Identiteitsfraude
Paola van het politiebureau had het ook wel eens gehad: haar zoon appte haar dat hij geld nodig had. ‘Maar die had ook echt geld nodig.’
Ze bedoelde maar te zeggen: ze had haar zoon meteen gebeld. ‘Want dat doe je op zo’n moment.’
Ik stond te blauwbekken voor haar balie en knikte. Identiteitsfraude. Mijn broer liet mij ook meteen weten dat iemand zich voordeed als Jowi en geld van hem wilde. Hij stuurde me later screenshots, hij had zich vermaakt met de boef. De screenshots mocht Paola nu hebben. Ik legde mijn telefoon op de balie.
Boef: Ha Bart, kun je me geld lenen?
Bart: Hoeveel is het dit keer?
Alsof ik hem dagelijks om geld app.
Maar wel fijn, dat hij er erom kon lachen. Want het is raar als iemand opeens gebruikmaakt van je privé-informatie. Een foto van Aran en Milo in het profiel, het nummer van mijn broer – hoe komt ie eraan? – ergens opgeduikeld. Naakt, voelt het. Naakter dan ik wil zijn.

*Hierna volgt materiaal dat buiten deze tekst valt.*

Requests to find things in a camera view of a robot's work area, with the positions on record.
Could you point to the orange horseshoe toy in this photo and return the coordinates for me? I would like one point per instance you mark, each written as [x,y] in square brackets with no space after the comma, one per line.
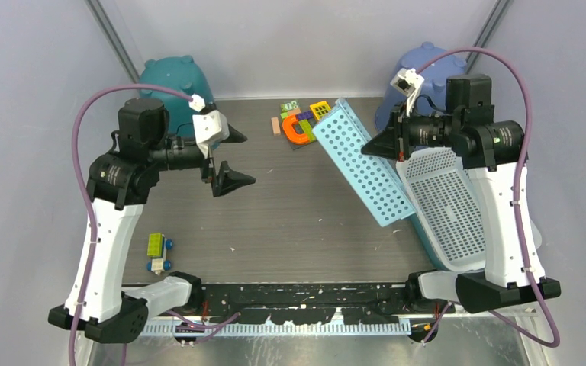
[293,134]

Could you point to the blue plastic bucket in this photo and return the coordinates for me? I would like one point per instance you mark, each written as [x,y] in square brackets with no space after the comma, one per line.
[435,77]

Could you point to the light blue basket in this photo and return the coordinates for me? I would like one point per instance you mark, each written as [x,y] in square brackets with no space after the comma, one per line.
[378,186]

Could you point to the beige toy block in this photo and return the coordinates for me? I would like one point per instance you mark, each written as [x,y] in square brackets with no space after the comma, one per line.
[276,129]

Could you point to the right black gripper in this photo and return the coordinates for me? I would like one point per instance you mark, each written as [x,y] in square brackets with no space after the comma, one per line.
[394,140]

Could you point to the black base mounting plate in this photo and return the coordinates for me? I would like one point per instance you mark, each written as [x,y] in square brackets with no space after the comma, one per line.
[308,303]

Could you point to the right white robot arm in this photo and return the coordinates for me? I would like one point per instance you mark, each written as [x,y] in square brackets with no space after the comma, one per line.
[494,156]

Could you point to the yellow grid toy block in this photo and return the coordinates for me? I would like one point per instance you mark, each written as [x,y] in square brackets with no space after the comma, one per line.
[320,109]

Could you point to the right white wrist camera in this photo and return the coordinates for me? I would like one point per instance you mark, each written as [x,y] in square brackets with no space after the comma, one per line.
[409,83]

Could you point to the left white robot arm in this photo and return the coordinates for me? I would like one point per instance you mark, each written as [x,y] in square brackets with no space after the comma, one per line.
[118,188]

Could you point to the lime green building brick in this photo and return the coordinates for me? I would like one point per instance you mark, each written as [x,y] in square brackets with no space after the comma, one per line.
[307,128]

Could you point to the green patterned toy tile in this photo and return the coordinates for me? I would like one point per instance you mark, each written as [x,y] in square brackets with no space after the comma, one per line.
[289,106]

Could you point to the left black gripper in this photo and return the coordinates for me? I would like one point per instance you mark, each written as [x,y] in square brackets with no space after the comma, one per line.
[226,179]

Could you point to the white plastic basket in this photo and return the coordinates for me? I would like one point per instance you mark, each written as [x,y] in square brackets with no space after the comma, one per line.
[446,203]

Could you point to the teal bottom basket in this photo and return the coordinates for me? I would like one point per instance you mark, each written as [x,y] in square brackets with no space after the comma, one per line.
[425,242]

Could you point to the toy train blocks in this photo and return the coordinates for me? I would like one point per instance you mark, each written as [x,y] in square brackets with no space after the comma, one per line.
[158,247]

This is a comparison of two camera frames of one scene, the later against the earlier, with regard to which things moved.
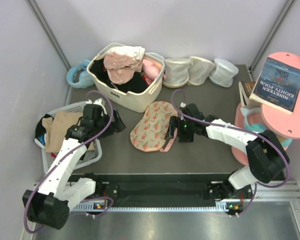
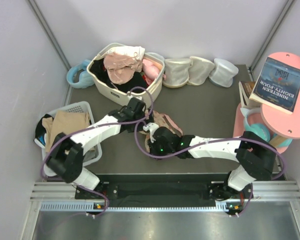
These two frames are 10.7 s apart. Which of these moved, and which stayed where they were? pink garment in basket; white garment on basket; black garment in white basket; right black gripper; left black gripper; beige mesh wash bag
Moved: right black gripper; left black gripper
Stayed: white garment on basket; black garment in white basket; pink garment in basket; beige mesh wash bag
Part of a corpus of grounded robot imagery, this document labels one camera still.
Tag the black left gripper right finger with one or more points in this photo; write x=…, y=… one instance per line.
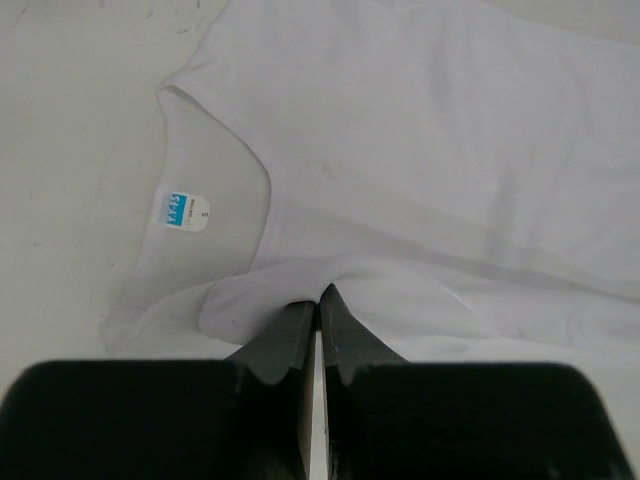
x=389, y=418

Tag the white t shirt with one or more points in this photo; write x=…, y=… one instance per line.
x=467, y=180

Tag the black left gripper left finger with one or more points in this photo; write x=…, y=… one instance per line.
x=242, y=417

Ook vond ik het lief dat ze meeleefde, de agente. Het deed me denken aan een artikel over rouw dat ik laatst las Daarin stond dat de kans dat je bij een sterfgeval oprecht medeleven krijgt, groter is dan bij een zeldzame ziekte. Omdat iedereen zich bij sterven wel realiseert dat hij ook een keer aan de beurt is.
Iets dergelijks geldt misschien ook wel voor afpersers, boeven en fraudeurs: je gaat ze op een dag tegenkomen. En als dat gebeurt oogst je ellende, maar ook medeleven. Bovendien was Bart er niet ingetrapt, dat maakte de ellende wat minder groot.
‘Ze wilden wel veel meer geld dan mijn zoon.’ Paola keek naar mijn telefoon.
Ik knikte, €1983,44, ff lenen, per app.
Zou je het me kunnen voorschieten heb je het donderdag terug?
Tuurlijk! had Bart geappt, vast met een grijns om de lippen, Kom maar halen!